Tor Bella Monaca, periferia Est di Roma. Un quartiere di quelli paragonati a Scampia, Quarto Oggiaro, fino allo Zen di Palermo. Palazzoni e cemento. Un quartiere dove i casi di violenza sulle donne sono purtroppo frequenti (come nel resto d'Italia d'altronde, se succede in quasi una famiglia su tre). Ma fino a poche settimana fa per ragazze e madri maltrattate c'era almeno un punto di riferimento: una stanza, due divani, psicologhe e psicoterapeute a disposizione, ma anche avvocati penalisti, contatti con le forze dell'ordine e corsi per trovare un lavoro. Erano le attività del “Centro Supporto Popolare Psicologico”, aperto il 27 maggio del 2011, che garantiva assistenza a chi ne chiedeva aiuto a tariffe minime, e senza finanziamenti pubblici. Garantiva: perché è stato sfrattato. L'associazione che le ospitava gratuitamente è stata sbattuta fuori e anche loro sono finite per strada.

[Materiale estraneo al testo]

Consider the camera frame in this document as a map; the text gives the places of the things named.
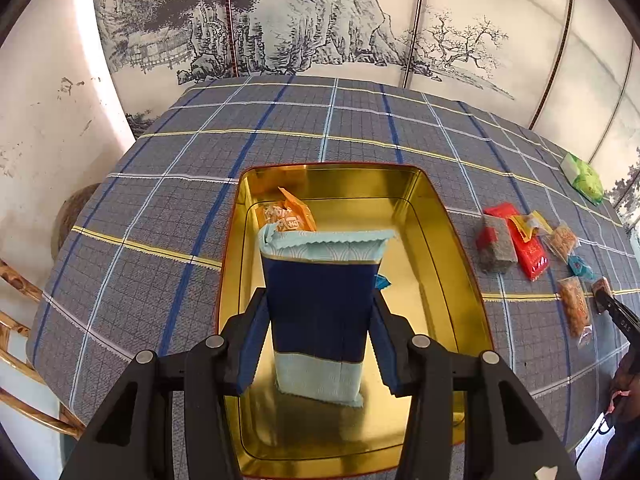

«O meglio in casa», spiega Stefania Catallo, la direttrice del centro: «Nel senso che stiamo ricevendo in casa nostra le donne che stavamo seguendo. Non possiamo interrompere il loro difficile percorso di superamento delle violenze familiari». È una tipa tosta, la Catallo, parlatina sciolta e una gran furia per la fine che rischia di fare il Centro Anti Violenza che dirigeva da tre anni, a cui si erano rivolte, di passaggio, più di 800 persone, e di cui 50, italiane e straniere, seguite per tutto il tempo necessario a dare un taglio definitivo agli abusi. È stata lei a lanciare, con l'aiuto di alcune giornaliste Rai, una campagna per salvare lo sportello, unita a una lunga lettera inviata alle autorità, dal sindaco Ignazio Marino fino al Presidente della Repubblica Giorgio Napolitano.
Spettatori a una delle conferenze organizzate dal Centro

In due settimane la pagina creata su change.org ha raccolto oltre 44mila firme. E centinaia di commenti di sostegno: «Firmo perché tutte le azioni e i centri che contrastano la violenza sulle donne devono essere sostenuti», scrive Lucia Pastoreli, da Arezzo. «Perché sono donna? perché la violenza aumenta invece di diminuire? perché, perché, perché...», ribadisce Anna Zallone di Modugno, in provincia di Bari. «Non ci saremmo mai aspettate così tanto sopporto», racconta Catallo: «Ogni mattina mi sveglio e la prima cosa che faccio è controllare come va la petizione».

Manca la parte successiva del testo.